勝間和代さんの著作がブームであるが、彼女の優れたところは、的を得た分かりやすい例えを用いることによって説明する技術を持っているところであると考える。


例えば、勝間(2009)では、サブプライム問題に機を発した金融危機について、以下のように説明している。

つまり、「見えない糸」で、すべての人の心の中の動きがつながり、どこかの小さなさざ波が互いに波及しあい、まるで、マイクとスピーカーをうっかり向かい合わせにしてしまったことによって大きなハウリング音が発生するかのように、変化がつながり、リスクが増大していくのです(p10-11)。

複雑で難解な最近の金融マーケットと、誰もが知っていて想像しやすい「ハウリング」を結びつける発想は、とりわけ近年の金融マーケットが持つ特徴(というか危うさ)をうまく捉えており、素晴らしい。


また、日本企業の「終身雇用」が時代にそぐわなくなっていることを示す理由として、「すべての会社がマクドナルドのようになってしまった(p45)」という表現を用いて、「一定のマニュアルがあり、温度管理と作業管理さえしっかりしていれば、誰でも数週間のトレーニングでほぼ同じ品質のハンバーガーを低価格で供給できるようになっている」ため、終身雇用で人を抱え込む必要がなくなったことを指摘している。確かに、企業が大きくなり、業務が自動化、標準化されることは、安定した高品質の製品やアウトプットを提供できる(=顧客からの支持を得る、企業利益につながる)ことにつながるわけだが、それは、まるでファストフードチェーンのように、高校生のアルバイトでも回していける業務にしていくことでもある、ということをうまく言い当てている。

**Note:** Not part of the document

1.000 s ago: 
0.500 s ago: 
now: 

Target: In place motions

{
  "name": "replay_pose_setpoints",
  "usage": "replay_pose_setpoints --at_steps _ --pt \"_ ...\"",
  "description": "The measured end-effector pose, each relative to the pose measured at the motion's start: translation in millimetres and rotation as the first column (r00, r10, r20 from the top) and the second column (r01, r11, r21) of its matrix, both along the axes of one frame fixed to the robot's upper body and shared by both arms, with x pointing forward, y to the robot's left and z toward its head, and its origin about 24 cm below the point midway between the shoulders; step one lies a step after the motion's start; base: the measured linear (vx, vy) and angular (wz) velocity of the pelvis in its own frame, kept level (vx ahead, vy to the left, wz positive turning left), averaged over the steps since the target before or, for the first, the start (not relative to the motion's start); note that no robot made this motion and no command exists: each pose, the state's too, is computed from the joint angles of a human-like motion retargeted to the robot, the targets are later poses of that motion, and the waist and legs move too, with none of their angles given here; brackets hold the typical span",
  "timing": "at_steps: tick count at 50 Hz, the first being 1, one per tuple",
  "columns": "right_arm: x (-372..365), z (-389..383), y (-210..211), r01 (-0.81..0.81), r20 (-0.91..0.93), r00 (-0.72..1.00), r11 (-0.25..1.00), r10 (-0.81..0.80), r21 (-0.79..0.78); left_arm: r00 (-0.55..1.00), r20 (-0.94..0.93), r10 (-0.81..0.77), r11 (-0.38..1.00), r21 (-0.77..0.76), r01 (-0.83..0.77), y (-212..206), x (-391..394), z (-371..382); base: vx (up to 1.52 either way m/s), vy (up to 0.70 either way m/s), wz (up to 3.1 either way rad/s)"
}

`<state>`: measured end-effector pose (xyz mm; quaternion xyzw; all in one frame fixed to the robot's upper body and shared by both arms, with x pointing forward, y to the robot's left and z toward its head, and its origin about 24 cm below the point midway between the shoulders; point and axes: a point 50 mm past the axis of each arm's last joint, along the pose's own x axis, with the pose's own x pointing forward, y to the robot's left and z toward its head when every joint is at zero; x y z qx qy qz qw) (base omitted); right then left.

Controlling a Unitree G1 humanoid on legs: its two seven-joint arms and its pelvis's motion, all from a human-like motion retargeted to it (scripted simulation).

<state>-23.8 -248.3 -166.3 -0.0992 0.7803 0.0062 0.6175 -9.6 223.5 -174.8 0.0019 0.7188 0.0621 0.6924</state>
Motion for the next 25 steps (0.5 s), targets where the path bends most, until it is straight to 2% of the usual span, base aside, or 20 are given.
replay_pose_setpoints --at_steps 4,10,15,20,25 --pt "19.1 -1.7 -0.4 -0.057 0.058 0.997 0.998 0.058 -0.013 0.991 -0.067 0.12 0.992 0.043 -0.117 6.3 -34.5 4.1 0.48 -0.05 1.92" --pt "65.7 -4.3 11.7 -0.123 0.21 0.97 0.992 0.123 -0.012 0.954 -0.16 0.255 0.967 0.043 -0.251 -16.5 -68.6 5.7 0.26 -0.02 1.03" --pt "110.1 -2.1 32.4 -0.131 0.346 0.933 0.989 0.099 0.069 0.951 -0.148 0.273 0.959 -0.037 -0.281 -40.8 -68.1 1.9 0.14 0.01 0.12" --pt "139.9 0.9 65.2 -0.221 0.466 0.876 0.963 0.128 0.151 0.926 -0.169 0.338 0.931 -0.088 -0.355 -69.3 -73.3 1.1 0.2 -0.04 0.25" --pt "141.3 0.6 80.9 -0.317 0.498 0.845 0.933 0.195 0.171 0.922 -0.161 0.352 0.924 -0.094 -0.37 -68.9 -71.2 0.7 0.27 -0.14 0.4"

勝間(2009)では、今の日本の社会制度を、江戸時代の「士農工商」に例えているところも面白い。士は政治家、官僚に対応し、農はサラリーマン(大企業のサラリーマン社長もおそらくここ)、工は技術者、商はおそらく、自営業や起業家、オーナー社長であろうか。そして、東京大学では、お上(=士)に行く確率が高い法学部の偏差値がもっとも高く、人文系でその次は経済(お上=士の候補生が財政政策を学ぶところ)。そして「下々のための勉強をする学部」である商学部は東大にはないと説明している。